Le Sénat se prononce ce mardi 16 juin sur la proposition transpartisane d'indemnisation des ex-mineurs « transplantés » de force de la Réunion vers l'Hexagone entre 1962 et 1984. La députée réunionnaise Karine Lebon (Gauche démocrate et républicaine), porteuse du texte, explique au Nouvel Obs la nécessité de reconnaître la responsabilité de l'État et de proposer une allocation forfaitaire.
Pourquoi avoir porté cette proposition de loi ?
Karine Lebon confie avoir découvert que les victimes n'avaient jamais été indemnisées, malgré une résolution de 2014 reconnaissant la « responsabilité morale » de l'État. « Une victime m'a expliqué que son quotidien était toujours le même, que l'État n'avait pas reconnu sa responsabilité réelle », raconte-t-elle. Après un premier échec à l'Assemblée nationale, le texte a finalement été adopté à l'unanimité en janvier 2026.
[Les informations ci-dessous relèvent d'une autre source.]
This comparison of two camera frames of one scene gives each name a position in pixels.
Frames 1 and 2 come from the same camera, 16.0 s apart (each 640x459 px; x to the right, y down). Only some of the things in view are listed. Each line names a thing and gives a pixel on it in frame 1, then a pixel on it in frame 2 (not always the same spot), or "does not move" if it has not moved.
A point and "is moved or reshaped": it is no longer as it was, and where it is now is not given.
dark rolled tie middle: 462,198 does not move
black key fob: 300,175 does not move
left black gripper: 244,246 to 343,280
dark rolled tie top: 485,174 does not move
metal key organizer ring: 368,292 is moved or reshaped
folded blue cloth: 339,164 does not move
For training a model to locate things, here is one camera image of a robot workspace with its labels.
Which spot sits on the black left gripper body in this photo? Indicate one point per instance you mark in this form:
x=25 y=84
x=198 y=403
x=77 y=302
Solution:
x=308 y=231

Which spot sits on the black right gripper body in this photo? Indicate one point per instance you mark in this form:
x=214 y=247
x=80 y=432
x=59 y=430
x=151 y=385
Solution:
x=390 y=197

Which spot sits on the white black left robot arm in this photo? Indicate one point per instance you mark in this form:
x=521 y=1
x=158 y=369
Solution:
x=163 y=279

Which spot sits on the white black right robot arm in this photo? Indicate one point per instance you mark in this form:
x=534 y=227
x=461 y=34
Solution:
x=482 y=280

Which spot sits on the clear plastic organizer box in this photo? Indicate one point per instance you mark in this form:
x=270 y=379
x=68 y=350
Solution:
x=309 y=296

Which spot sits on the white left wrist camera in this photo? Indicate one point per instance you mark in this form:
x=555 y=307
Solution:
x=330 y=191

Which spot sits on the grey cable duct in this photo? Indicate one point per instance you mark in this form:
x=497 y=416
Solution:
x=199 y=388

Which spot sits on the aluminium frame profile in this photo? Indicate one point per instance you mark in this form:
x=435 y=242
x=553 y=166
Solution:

Un accompagnement psychologique insuffisant
Beaucoup d'enfants ignorent encore qu'ils sont victimes de ce scandale d'État. Sur les 2 015 ex-mineurs concernés, seuls 200 à 250 se sont fait connaître. « Aller vers ces victimes qui s'ignorent est délicat, car on peut détruire une vie en révélant un mensonge », précise la députée. L'accompagnement psychologique prévu est jugé insuffisant, tout comme la prise en charge funéraire limitée à 1 000 euros pour un rapatriement à la Réunion.
La proposition de loi crée une commission de reconnaissance chargée d'améliorer la prise en charge et de fixer le montant de l'allocation. Karine Lebon espère que ce texte permettra de tourner la page d'un tabou historique et d'éviter que de telles erreurs ne se reproduisent.